I’d booked a few days off work for a trip to Germany that Mian was planning, but then he crashed and couldn’t afford to go. I’ve made a few attempts at getting to Scotland in the past, each scuppered by other plans being made, and I’ve been hankering to have a go at a trip on my own, so it seemed sensible to take the five days to get to John O’Groats and back.
A quick fiddle with Furkot suggested that I had something like 1700 miles to cover in five days, which I rounded to 300 miles per day almost immediately before deciding that 300 miles was a reasonable day’s riding. My rear tyre was awfully squared off, too, so the obvious solution seemed to be blat it up the M1 and M6 past all the lovely National Parks I’ve already seen, then get a new tyre fitted at or near the border.

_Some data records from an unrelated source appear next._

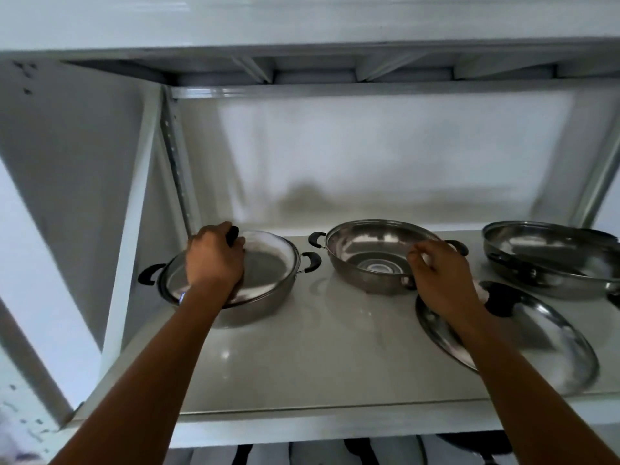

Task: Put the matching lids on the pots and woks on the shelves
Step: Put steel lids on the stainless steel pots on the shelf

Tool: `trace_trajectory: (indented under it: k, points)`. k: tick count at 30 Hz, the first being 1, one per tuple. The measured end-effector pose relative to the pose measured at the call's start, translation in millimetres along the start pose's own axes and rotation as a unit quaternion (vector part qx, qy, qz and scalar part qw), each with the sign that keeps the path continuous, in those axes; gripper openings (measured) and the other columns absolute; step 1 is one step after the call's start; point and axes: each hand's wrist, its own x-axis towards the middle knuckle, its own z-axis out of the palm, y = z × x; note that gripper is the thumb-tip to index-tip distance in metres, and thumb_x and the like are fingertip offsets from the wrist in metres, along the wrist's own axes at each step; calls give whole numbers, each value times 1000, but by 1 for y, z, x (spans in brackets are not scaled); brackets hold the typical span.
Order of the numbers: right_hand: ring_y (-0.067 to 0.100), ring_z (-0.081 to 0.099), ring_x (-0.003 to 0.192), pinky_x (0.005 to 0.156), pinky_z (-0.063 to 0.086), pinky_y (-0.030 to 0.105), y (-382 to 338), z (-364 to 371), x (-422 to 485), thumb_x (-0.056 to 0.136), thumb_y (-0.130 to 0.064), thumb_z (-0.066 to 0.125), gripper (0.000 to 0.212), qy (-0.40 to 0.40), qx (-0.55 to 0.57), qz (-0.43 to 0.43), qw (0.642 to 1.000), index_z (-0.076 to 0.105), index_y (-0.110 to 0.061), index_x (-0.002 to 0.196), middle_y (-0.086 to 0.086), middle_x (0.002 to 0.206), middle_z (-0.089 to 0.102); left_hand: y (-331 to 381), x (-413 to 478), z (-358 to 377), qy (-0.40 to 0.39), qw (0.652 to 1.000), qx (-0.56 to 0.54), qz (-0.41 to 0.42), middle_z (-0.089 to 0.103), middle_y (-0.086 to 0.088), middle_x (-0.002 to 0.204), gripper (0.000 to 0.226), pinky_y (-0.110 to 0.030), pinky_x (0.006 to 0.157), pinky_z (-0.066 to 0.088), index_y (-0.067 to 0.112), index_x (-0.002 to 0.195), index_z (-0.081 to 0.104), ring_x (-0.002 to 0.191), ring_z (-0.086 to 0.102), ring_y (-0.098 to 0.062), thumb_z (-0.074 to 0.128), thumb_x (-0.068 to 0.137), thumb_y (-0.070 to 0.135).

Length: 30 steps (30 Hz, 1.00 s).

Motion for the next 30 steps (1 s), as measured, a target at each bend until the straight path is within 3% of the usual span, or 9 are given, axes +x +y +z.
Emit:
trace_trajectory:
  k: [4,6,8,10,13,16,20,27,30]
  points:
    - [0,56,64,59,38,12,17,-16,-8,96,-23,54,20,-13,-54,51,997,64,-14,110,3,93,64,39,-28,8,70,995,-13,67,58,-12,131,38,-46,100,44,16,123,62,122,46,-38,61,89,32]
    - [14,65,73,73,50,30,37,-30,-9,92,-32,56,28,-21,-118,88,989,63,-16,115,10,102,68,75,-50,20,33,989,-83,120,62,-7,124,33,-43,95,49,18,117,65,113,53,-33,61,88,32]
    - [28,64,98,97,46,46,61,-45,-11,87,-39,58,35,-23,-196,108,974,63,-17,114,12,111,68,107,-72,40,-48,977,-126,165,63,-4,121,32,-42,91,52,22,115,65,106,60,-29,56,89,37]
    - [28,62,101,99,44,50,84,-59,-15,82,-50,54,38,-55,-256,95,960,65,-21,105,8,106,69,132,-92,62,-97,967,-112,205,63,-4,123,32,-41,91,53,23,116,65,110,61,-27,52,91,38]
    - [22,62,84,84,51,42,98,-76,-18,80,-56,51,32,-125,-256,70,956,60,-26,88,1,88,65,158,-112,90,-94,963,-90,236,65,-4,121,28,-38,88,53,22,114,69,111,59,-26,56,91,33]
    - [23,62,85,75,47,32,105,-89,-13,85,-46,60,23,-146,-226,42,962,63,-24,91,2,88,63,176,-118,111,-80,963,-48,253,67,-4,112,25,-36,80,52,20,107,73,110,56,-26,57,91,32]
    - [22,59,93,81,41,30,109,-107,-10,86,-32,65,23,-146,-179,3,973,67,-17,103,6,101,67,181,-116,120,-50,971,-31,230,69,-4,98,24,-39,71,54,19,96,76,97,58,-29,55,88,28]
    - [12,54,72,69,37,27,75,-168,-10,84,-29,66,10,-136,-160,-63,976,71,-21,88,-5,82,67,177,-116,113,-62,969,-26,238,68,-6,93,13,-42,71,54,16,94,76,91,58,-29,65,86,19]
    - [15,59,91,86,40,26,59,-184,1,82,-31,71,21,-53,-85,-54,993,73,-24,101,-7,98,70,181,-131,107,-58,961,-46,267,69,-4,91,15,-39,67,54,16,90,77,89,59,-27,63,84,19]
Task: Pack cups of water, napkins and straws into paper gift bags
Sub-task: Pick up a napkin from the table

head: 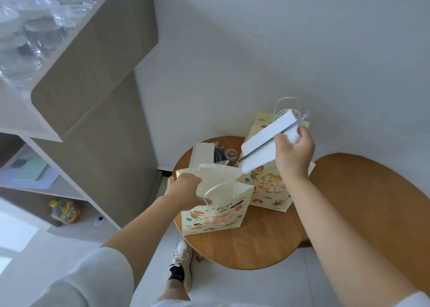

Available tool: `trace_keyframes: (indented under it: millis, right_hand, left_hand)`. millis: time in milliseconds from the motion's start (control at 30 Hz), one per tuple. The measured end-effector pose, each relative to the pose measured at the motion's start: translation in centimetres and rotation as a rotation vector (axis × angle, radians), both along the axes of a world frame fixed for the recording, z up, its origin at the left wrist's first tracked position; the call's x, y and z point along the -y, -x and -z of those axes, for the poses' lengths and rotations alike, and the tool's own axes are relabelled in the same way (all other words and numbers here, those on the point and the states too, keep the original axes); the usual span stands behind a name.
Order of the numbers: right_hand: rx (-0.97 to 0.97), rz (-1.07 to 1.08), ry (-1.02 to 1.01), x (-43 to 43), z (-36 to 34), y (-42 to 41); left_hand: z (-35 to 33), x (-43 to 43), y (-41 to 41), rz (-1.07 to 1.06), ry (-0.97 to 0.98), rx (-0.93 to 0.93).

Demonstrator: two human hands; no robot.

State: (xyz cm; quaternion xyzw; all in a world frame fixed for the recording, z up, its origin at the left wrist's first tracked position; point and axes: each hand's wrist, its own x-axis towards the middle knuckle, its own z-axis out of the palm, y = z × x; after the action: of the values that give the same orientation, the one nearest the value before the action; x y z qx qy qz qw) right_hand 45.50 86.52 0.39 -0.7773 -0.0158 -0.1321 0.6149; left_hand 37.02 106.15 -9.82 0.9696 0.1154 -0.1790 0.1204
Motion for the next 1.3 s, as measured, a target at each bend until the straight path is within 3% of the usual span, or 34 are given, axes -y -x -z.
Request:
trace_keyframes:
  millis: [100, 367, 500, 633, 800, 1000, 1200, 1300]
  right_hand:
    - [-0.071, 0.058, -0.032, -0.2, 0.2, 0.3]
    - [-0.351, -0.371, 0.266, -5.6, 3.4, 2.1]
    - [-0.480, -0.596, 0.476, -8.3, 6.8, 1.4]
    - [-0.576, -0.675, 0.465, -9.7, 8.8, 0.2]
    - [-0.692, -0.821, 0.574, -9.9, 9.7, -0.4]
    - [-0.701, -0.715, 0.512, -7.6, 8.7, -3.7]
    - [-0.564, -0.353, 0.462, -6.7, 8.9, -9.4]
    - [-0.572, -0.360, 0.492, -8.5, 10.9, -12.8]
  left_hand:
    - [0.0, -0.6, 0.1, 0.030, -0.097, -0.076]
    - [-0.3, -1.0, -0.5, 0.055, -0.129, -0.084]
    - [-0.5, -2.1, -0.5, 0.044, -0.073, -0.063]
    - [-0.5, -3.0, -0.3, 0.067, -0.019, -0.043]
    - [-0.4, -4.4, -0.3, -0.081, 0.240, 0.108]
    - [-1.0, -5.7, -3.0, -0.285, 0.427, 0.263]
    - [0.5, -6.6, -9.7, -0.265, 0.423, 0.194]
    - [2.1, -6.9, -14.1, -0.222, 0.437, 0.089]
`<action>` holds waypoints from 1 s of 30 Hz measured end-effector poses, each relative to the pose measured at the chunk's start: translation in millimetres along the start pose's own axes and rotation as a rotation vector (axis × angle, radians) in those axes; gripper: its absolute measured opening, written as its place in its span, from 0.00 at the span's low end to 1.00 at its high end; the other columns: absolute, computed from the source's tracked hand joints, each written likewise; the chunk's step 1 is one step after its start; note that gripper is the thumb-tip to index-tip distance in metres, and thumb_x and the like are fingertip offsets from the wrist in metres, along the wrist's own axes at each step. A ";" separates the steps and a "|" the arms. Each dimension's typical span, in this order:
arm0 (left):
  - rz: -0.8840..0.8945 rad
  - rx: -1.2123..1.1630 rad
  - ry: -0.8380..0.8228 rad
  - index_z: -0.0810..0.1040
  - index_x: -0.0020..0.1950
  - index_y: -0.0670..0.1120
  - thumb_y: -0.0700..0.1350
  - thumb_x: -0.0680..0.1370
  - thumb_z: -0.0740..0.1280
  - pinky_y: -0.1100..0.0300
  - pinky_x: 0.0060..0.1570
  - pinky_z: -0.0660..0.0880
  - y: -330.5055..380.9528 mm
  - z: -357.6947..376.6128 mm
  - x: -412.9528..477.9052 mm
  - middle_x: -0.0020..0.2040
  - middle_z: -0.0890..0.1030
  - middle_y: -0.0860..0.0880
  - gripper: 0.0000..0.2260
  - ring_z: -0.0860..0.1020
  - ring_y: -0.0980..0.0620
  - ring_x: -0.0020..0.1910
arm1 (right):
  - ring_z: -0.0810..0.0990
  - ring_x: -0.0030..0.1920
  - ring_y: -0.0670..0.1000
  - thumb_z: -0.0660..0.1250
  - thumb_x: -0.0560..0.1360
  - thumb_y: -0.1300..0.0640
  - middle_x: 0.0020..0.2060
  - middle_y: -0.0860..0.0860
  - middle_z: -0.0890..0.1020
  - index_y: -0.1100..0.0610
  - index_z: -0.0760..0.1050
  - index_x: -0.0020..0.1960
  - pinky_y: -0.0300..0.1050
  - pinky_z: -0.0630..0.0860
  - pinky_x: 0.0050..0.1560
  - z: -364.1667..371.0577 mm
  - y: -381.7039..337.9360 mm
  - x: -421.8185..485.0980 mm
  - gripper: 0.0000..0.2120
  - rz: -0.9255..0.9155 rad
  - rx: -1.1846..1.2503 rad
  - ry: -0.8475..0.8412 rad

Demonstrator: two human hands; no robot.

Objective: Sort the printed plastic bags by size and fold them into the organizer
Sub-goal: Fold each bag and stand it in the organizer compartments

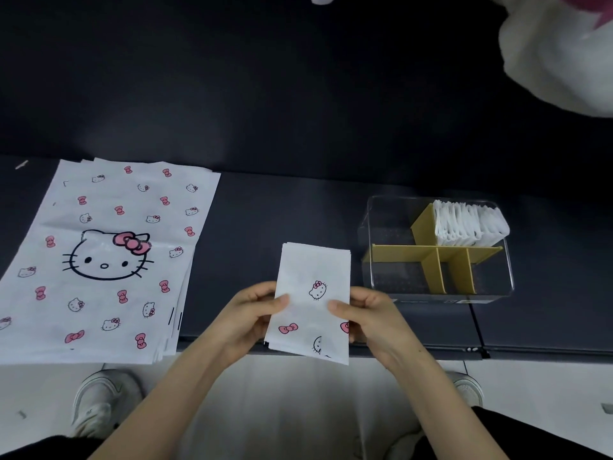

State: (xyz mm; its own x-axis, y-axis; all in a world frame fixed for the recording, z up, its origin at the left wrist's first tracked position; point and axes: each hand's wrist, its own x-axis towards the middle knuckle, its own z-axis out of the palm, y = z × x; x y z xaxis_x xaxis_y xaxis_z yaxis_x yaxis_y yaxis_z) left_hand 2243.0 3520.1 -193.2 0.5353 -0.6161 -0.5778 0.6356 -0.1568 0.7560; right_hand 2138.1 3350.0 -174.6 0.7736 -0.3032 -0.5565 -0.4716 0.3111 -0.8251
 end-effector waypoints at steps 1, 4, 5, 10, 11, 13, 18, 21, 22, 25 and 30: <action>0.016 -0.041 -0.009 0.80 0.54 0.42 0.39 0.73 0.67 0.53 0.40 0.81 0.9 0.2 1.1 0.50 0.83 0.42 0.11 0.82 0.45 0.46 | 0.74 0.29 0.50 0.66 0.75 0.66 0.37 0.54 0.84 0.59 0.81 0.50 0.37 0.68 0.25 -1.8 -0.5 0.3 0.08 -0.005 0.033 -0.023; 0.041 -0.149 -0.044 0.83 0.51 0.43 0.38 0.70 0.67 0.57 0.40 0.80 4.3 1.3 4.5 0.51 0.83 0.42 0.11 0.83 0.46 0.46 | 0.75 0.32 0.50 0.63 0.76 0.67 0.41 0.57 0.83 0.59 0.81 0.54 0.38 0.71 0.27 -8.5 -3.6 -1.3 0.11 -0.039 0.124 -0.088; 0.037 -0.168 -0.054 0.84 0.49 0.43 0.38 0.70 0.67 0.58 0.39 0.80 6.0 2.1 5.3 0.50 0.84 0.42 0.10 0.83 0.46 0.46 | 0.75 0.32 0.50 0.63 0.76 0.68 0.42 0.58 0.83 0.59 0.81 0.54 0.38 0.72 0.27 -10.9 -4.0 -1.3 0.11 -0.056 0.135 -0.096; -0.008 -0.233 -0.043 0.85 0.37 0.43 0.30 0.71 0.62 0.61 0.32 0.79 15.6 7.1 13.0 0.41 0.84 0.43 0.14 0.83 0.48 0.36 | 0.78 0.31 0.49 0.64 0.71 0.69 0.37 0.57 0.84 0.59 0.84 0.47 0.38 0.74 0.29 -20.6 -9.7 0.4 0.12 -0.128 0.188 -0.146; 0.002 -0.210 -0.035 0.84 0.33 0.43 0.27 0.71 0.58 0.63 0.30 0.77 19.2 8.3 14.5 0.36 0.83 0.43 0.18 0.81 0.49 0.32 | 0.79 0.31 0.49 0.64 0.70 0.70 0.36 0.56 0.84 0.58 0.85 0.43 0.38 0.75 0.30 -24.1 -11.5 1.3 0.13 -0.140 0.180 -0.156; 0.032 -0.126 -0.034 0.81 0.28 0.42 0.28 0.68 0.56 0.65 0.26 0.73 27.8 10.7 16.1 0.31 0.79 0.44 0.18 0.78 0.50 0.28 | 0.80 0.34 0.49 0.62 0.72 0.74 0.35 0.55 0.84 0.55 0.85 0.37 0.39 0.76 0.32 -29.7 -17.1 2.2 0.19 -0.176 0.102 -0.161; 0.094 0.117 -0.155 0.81 0.32 0.42 0.37 0.75 0.63 0.62 0.29 0.74 49.5 23.7 17.7 0.35 0.80 0.44 0.13 0.79 0.49 0.32 | 0.82 0.44 0.52 0.62 0.75 0.74 0.40 0.51 0.86 0.51 0.85 0.36 0.38 0.79 0.41 -46.7 -32.6 1.8 0.22 -0.269 -0.148 -0.122; 0.234 0.308 -0.104 0.80 0.36 0.43 0.28 0.69 0.71 0.64 0.35 0.76 54.0 37.8 23.8 0.35 0.82 0.47 0.10 0.81 0.51 0.36 | 0.83 0.51 0.51 0.65 0.75 0.68 0.45 0.52 0.85 0.51 0.85 0.45 0.40 0.78 0.46 -63.9 -39.3 -0.2 0.15 -0.240 -0.101 -0.200; 0.270 0.322 -0.083 0.80 0.37 0.42 0.27 0.68 0.71 0.64 0.36 0.76 54.2 43.2 26.6 0.36 0.82 0.48 0.11 0.81 0.52 0.36 | 0.82 0.51 0.53 0.69 0.73 0.63 0.46 0.54 0.85 0.51 0.84 0.52 0.42 0.78 0.47 -66.5 -41.0 -2.4 0.11 -0.222 -0.006 -0.224; 0.343 0.298 -0.054 0.79 0.40 0.42 0.27 0.68 0.72 0.64 0.38 0.77 55.1 62.4 35.6 0.37 0.83 0.48 0.10 0.81 0.52 0.38 | 0.83 0.49 0.52 0.73 0.69 0.53 0.43 0.52 0.84 0.50 0.75 0.62 0.46 0.80 0.45 -73.9 -38.9 -1.7 0.22 -0.181 0.023 -0.043; 0.307 0.211 -0.041 0.75 0.55 0.47 0.32 0.71 0.72 0.61 0.39 0.78 51.3 95.2 57.3 0.45 0.84 0.44 0.18 0.82 0.49 0.43 | 0.84 0.41 0.54 0.68 0.74 0.65 0.40 0.56 0.86 0.63 0.81 0.48 0.46 0.81 0.38 -88.2 -45.5 2.0 0.04 -0.200 -0.022 0.274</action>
State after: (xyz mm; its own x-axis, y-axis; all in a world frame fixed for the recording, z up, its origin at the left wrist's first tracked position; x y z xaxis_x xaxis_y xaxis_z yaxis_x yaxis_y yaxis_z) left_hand 2253.3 3403.3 -158.3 0.6573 -0.6892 -0.3048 0.3177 -0.1132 0.9414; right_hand 2123.8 3255.9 -146.8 0.7108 -0.5876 -0.3867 -0.3338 0.2022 -0.9207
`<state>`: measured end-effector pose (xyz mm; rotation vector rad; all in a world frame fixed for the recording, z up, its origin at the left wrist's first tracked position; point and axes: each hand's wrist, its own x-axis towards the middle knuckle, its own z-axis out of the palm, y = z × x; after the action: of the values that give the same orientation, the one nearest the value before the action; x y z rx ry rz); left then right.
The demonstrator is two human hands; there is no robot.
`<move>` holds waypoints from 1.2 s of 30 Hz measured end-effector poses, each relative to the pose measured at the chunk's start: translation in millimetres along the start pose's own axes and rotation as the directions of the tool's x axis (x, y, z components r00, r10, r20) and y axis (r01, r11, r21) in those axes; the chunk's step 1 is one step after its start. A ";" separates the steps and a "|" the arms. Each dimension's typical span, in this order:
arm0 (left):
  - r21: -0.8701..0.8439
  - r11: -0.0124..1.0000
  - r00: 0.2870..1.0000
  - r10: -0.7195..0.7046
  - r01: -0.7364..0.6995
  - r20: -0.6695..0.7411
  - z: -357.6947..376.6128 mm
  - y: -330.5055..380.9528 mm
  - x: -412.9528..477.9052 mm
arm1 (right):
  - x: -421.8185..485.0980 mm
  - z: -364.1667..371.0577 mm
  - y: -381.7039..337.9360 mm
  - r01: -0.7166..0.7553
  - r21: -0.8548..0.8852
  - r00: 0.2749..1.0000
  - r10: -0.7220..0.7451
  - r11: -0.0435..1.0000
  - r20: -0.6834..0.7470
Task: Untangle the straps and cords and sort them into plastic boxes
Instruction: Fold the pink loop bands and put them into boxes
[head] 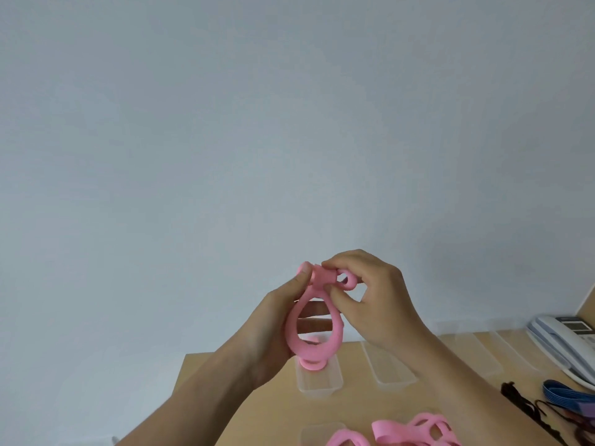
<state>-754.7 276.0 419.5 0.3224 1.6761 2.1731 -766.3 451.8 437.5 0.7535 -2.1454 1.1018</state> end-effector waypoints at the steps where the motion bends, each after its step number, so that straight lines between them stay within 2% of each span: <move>1: -0.072 0.997 0.999 -0.014 0.016 0.030 -1.5 0.2 0.2 | -2.7 4.9 -0.5 0.028 -0.025 0.999 -0.028 0.999 -0.021; 4: -0.139 0.990 0.995 -0.020 0.034 0.102 -6.3 -0.7 -0.2 | -11.6 19.0 -2.1 0.043 -0.113 0.998 -0.048 0.993 -0.039; 9: -0.104 0.993 0.998 -0.053 0.058 0.047 -26.5 -8.0 -4.1 | -19.3 28.6 -6.1 -0.010 -0.071 0.999 0.014 0.997 0.050; 11: -0.141 0.986 0.996 -0.084 0.089 0.037 -30.8 -11.9 -6.1 | -18.3 28.0 -4.5 -0.120 -0.035 0.985 0.124 0.992 0.123; 13: -0.130 0.984 0.992 -0.118 0.122 0.037 -37.9 -16.2 -8.4 | -20.6 32.6 -3.7 -0.266 -0.044 0.929 0.268 0.963 0.255; 15: -0.132 0.977 0.986 -0.159 0.165 0.053 -45.8 -24.7 -11.0 | -30.4 41.0 -3.3 -0.276 -0.088 0.903 0.290 0.957 0.316; 20: -0.232 0.943 0.971 -0.227 0.237 0.070 -59.2 -55.1 -19.2 | -62.5 67.6 -9.9 -0.280 -0.094 0.936 0.294 0.955 0.195; 26: -0.374 0.906 0.967 -0.243 0.198 -0.078 -63.2 -100.0 -24.6 | -93.6 100.2 2.9 -0.241 -0.186 0.966 0.254 0.952 0.047; 28: -0.402 0.895 0.952 -0.270 0.194 -0.143 -66.4 -115.7 -21.9 | -100.9 109.4 12.0 -0.238 -0.210 0.966 0.253 0.948 0.047; 32: -0.472 0.851 0.943 -0.314 0.229 -0.109 -71.7 -138.3 -8.6 | -119.1 117.8 33.8 -0.222 -0.197 0.943 0.262 0.955 0.207; 36: -0.611 0.730 0.897 -0.437 0.306 -0.073 -71.5 -160.7 11.6 | -135.4 117.0 70.1 -0.300 -0.228 0.814 0.373 0.926 0.446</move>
<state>-769.1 253.5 245.2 -0.4078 0.9447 2.3119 -757.2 415.7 248.9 0.6389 -2.8443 0.9784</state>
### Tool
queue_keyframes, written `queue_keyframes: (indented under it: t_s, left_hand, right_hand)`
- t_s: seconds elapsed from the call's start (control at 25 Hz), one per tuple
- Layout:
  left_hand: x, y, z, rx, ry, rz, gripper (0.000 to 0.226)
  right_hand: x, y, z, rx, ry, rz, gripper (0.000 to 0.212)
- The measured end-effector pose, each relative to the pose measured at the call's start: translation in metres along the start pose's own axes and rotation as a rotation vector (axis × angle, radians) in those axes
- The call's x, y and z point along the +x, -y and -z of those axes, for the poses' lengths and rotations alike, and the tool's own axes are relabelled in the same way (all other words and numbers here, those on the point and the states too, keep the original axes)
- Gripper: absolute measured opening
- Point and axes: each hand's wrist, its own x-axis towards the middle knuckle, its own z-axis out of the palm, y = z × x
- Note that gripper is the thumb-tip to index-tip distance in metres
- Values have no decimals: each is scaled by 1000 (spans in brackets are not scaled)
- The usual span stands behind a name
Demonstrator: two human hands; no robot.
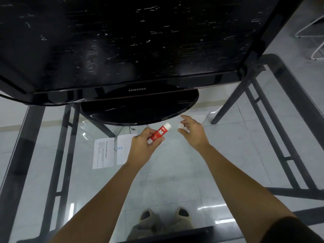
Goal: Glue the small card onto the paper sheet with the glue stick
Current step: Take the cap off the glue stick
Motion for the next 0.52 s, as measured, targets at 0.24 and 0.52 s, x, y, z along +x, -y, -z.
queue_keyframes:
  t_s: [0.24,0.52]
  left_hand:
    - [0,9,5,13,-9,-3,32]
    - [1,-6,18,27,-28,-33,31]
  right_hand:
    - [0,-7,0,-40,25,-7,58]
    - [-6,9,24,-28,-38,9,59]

And I might as well do that after work on the Thursday (I’d booked the Friday, Monday and Tuesday off).
So I booked the bike in for a new tyre at a Triumph shop in Carlisle on Friday morning and set about finding somewhere cheap and not-too-bad to stay. I ended up booking at the Travelodge at Kendal which wasn’t really success.
Well, this was the easy bit. I’ve long had a strong aversion to motorways on the grounds that I’m riding a motorbike and not driving a lorry, but a couple of trips (most notably leaving work one evening for Harwich and being in Cologne by about 11 the next day) have convinced me to give them a go.
So I worked from home, left at half four, jumped on the M1 and then the M6 and, aside from a brief error onto the M42 and A5, just made progress listening and dispatched with 250 miles in quite pleasant weather ahead of most of the traffic without once getting distracted by all the fantastic places I was zipping past.
Breakfast was at Tebay services (the farm shop one) where I also bought the bits required to fashion a battery charger for my camera since I’d neither charged the camera nor brought a working charger for it. I paused again at Carlisle to get a new tyre and fawn over the new Tigers, before cracking on up through Gretna Green to Glasgow
I’d noticed by now that I’d forgotten to pack a number of things - I had no fuel bottle for my stove, no chain lube at all and while I’d brought a pot to cook in I had no cup to drink out of and no fork or spoon to eat with, so I paused in Glasgow a little longer than I’d intended to.
Heading out of Glasgow past Dumbarton, up alongside Loch Lomond and over Glen Coe was a fantastic suggestion of what was to come from Scotland:
That last photo’s from when I stopped because the temperature gague had been flashing at me in that way that suggested that something’s gone awfully wrong. It’s a weird place for an engine to overheat - a fast, empty road in a country not really known for its high temperatures. I briefly realised I’d never actually fixed the fan after it broke in Germany last year, and then actually had a look:
That’s not really supposed to do that. A handy local stopped as I was wondering what on earth to bodge that together with - I think he was on an air-cooled BMW but I’ll forgive him.
He said that the petrol station on the way into Glen Coe was about 5 miles away and stocked “basically everything”. I somewhat pointlessly filled the coolant system up out of my camelbak (another good reason to only ever have water in there) and cracked on past some more lovely scenery to fix it.
During the application of Magic Network Rail Tape (I think that’s its technical name) and some jubilee clips I heard the familiar sound of an approaching BMW flat twin. Fortunately, this was a water-cooled one so the rider couldn’t gloat, but he did advise me that the ferry I was hoping to catch first thing in the morning from Mallaig (about an hour and a half away still) to Skye was likely full and that I might end up waiting for hours if I turned up without a crossing booked.
He left on his way once I’d persuaded him that I thought the thing was fixed - I decided I’d see how far I could get towards Mallaig and book the ferry when I was reasonably convinced I’d be able to get onto it. After several scares that were just reminders of how carefully this engine needs its coolant bleeding, as I reached Fort William I decided I’d definitely be able to make the ferry in the morning and I ought to book a ticket.
The earliest available crossing was at 16:20, so I found a campsite nearby instead.